» **Supplied material**

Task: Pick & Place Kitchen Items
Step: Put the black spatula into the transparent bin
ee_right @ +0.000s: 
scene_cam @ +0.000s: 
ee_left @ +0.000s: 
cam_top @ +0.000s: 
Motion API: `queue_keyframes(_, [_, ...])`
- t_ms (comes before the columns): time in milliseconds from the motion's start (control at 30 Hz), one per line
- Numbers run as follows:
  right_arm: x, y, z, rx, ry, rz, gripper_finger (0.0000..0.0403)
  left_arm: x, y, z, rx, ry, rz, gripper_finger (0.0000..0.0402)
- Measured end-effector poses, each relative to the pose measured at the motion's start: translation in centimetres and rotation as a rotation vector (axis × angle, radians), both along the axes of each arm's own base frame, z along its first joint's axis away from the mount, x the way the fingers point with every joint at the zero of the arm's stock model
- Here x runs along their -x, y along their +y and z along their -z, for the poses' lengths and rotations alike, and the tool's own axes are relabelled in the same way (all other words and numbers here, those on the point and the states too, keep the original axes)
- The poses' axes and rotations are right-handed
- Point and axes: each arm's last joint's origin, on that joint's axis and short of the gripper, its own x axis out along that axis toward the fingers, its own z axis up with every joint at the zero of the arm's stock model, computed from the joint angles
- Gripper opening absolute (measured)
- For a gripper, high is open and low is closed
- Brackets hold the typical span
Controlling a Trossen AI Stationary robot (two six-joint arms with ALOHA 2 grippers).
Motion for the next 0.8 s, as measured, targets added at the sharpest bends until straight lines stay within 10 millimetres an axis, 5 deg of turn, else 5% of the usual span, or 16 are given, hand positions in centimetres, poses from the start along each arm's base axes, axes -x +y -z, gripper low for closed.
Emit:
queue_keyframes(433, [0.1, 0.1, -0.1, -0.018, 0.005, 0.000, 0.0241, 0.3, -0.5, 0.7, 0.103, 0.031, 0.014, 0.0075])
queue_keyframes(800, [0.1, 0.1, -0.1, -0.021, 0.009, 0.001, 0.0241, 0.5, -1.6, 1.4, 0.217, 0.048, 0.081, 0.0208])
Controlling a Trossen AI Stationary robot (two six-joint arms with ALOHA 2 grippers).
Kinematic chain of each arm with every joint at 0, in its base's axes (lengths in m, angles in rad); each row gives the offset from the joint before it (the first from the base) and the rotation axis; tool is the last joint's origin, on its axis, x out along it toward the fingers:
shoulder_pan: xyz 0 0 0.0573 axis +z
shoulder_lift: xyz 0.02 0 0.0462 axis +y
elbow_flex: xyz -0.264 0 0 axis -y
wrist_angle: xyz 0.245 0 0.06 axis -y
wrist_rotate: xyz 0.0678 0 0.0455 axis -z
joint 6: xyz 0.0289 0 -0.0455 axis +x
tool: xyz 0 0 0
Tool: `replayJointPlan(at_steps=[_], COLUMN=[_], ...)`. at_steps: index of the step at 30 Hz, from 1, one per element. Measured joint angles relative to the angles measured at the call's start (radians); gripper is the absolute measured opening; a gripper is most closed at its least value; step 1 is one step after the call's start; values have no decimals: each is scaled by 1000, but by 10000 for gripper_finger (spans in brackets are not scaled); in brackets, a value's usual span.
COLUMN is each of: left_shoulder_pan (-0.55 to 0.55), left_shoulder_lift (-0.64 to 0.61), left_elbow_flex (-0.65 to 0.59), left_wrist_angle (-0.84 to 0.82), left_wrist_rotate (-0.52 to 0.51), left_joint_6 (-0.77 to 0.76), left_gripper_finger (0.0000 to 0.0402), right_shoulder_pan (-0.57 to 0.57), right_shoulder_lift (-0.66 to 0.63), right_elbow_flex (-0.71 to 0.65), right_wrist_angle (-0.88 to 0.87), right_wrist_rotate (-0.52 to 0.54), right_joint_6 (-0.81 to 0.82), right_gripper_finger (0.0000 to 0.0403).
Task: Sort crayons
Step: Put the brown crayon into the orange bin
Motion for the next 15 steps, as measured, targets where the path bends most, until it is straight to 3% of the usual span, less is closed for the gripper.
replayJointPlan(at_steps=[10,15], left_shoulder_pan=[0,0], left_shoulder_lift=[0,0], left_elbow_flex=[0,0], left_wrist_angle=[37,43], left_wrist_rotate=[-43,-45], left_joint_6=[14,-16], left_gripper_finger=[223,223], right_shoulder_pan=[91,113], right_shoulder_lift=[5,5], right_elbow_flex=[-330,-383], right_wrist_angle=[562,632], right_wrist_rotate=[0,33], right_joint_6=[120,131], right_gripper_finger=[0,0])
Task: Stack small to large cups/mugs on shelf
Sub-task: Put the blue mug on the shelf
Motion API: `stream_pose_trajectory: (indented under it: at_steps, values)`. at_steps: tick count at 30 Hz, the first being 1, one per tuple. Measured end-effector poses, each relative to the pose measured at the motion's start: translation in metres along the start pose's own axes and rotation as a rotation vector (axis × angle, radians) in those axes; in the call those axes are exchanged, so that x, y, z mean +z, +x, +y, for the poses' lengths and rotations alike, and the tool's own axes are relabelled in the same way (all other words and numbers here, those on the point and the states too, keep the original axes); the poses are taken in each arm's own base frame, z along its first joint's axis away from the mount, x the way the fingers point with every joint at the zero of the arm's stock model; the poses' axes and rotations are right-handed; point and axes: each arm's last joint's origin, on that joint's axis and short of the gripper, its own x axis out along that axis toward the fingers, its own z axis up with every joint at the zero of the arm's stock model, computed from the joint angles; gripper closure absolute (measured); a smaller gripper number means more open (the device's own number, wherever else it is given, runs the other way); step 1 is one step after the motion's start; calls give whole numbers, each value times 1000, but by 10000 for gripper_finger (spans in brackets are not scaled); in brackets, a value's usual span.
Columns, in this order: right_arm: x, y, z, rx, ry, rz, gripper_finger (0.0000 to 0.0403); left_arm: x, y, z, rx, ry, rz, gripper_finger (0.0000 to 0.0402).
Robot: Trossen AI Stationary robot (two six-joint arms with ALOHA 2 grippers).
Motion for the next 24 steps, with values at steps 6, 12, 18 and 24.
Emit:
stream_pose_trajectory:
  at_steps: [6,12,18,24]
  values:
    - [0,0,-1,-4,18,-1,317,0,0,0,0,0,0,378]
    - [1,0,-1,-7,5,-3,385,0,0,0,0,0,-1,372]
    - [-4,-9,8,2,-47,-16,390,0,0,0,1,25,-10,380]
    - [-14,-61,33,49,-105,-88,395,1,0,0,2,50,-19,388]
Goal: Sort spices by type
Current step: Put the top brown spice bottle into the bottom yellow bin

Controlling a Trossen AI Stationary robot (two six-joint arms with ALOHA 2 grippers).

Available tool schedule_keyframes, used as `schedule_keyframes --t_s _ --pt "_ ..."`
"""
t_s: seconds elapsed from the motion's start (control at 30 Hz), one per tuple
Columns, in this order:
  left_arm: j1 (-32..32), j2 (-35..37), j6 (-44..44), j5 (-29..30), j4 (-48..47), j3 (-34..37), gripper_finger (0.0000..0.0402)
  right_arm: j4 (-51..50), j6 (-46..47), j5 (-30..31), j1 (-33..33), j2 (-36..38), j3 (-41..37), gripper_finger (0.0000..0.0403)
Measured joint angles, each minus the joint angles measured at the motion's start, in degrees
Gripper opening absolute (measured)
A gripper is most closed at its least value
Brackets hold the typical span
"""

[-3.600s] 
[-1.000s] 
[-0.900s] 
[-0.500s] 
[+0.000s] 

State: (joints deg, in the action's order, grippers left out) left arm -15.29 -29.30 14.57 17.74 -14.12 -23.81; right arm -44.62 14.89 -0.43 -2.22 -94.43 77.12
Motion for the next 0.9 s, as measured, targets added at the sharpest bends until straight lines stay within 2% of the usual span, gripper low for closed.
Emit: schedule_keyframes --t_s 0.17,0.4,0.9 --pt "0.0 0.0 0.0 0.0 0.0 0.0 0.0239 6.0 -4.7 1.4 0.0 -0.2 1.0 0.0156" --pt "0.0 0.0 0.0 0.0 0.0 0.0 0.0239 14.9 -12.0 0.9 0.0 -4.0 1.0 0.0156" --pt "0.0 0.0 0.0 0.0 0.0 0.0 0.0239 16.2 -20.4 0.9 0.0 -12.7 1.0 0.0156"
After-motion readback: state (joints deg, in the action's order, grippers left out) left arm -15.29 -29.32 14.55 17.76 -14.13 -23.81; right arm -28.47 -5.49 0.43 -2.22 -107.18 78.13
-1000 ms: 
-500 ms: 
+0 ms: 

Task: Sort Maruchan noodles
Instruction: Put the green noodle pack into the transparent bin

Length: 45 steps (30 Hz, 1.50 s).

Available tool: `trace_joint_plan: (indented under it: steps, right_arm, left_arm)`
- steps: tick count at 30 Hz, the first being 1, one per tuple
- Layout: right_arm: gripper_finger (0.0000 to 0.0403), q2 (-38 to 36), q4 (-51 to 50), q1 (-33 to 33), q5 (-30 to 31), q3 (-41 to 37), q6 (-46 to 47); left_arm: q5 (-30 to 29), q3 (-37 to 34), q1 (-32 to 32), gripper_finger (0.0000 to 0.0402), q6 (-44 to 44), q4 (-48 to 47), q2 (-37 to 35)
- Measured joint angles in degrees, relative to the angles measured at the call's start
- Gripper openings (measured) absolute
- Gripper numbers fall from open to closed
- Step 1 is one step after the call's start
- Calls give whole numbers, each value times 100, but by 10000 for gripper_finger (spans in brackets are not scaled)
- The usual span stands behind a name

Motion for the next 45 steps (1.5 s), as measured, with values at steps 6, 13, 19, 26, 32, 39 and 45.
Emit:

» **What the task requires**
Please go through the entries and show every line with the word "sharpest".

» **Response**
Motion for the next 0.8 s, as measured, targets added at the sharpest bends until straight lines stay within 10 millimetres an axis, 5 deg of turn, else 5% of the usual span, or 16 are given, hand positions in centimetres, poses from the start along each arm's base axes, axes -x +y -z, gripper low for closed.
Motion for the next 0.9 s, as measured, targets added at the sharpest bends until straight lines stay within 2% of the usual span, gripper low for closed.

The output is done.